Als Reaktion auf den steigenden Stromverbrauch in Regionen wie Nowosibirsk verstärken Energieversorger ihre Bemühungen, nicht autorisierte Krypto-Miner zu identifizieren und zu bestrafen.

Berichten zufolge wurden „illegale“ Bergbauaktivitäten in Wohngebieten, abgelegenen Wäldern und sogar in der Nähe von kommunalen Einrichtungen wie Mülldeponien und Kläranlagen entdeckt.

Die verstärkte Kontrolle folgt auf ein Jahr zunehmender Spannungen zwischen lokalen Behörden und Bergbauunternehmen, die subventionierte Energie für den privaten Gebrauch nutzen.

Um der Strafverfolgung zu entgehen, greifen einige sibirische Miner auf mobile Setups zurück und installieren „mobile Krypto-Mining-Farmen“ in Fahrzeugen.

Diese improvisierten Mining-Rigs, die in Online-Videos gezeigt werden, arbeiten diskret, um Beschränkungen zu umgehen. Mobile Operationen haben bei Kleinschürfern an Popularität gewonnen, die angesichts zunehmender Regulierung vor immer größeren Herausforderungen stehen.

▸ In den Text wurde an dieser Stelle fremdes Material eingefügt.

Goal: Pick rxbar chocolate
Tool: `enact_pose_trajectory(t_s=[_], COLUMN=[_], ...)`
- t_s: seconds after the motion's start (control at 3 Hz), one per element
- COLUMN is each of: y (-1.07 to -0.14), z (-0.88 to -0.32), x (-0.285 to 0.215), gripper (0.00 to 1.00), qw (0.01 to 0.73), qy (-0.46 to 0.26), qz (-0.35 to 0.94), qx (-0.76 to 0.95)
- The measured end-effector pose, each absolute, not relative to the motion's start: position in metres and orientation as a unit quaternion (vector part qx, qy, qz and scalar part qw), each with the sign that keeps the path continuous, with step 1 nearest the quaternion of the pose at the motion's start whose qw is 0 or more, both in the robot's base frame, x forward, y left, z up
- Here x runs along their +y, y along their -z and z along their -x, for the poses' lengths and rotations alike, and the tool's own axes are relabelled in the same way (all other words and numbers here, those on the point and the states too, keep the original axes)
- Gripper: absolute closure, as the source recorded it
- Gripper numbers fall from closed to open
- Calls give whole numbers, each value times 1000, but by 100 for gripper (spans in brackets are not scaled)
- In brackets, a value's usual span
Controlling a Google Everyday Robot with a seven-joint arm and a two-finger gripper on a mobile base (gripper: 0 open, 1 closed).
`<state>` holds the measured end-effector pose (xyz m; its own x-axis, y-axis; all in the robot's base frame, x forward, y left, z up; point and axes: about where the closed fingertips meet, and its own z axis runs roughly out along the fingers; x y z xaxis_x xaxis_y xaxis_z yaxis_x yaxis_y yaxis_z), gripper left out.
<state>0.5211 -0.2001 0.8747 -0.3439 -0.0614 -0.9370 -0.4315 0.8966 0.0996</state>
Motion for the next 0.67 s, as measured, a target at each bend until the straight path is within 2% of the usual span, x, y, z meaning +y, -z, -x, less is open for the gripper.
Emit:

Unterdessen erwägen russische Politiker die Einführung einer neuen Steuer für Bergbauunternehmen im industriellen Maßstab, die der Staatskasse möglicherweise Millionen einbringen könnte.

Die vorgeschlagene Steuer unterstreicht Russlands Bestreben, den Bergbaubetrieb in einen regulierten Rahmen zu integrieren und es der Regierung zu ermöglichen, die aufstrebende Kryptoindustrie zu überwachen und daraus Kapital zu schlagen.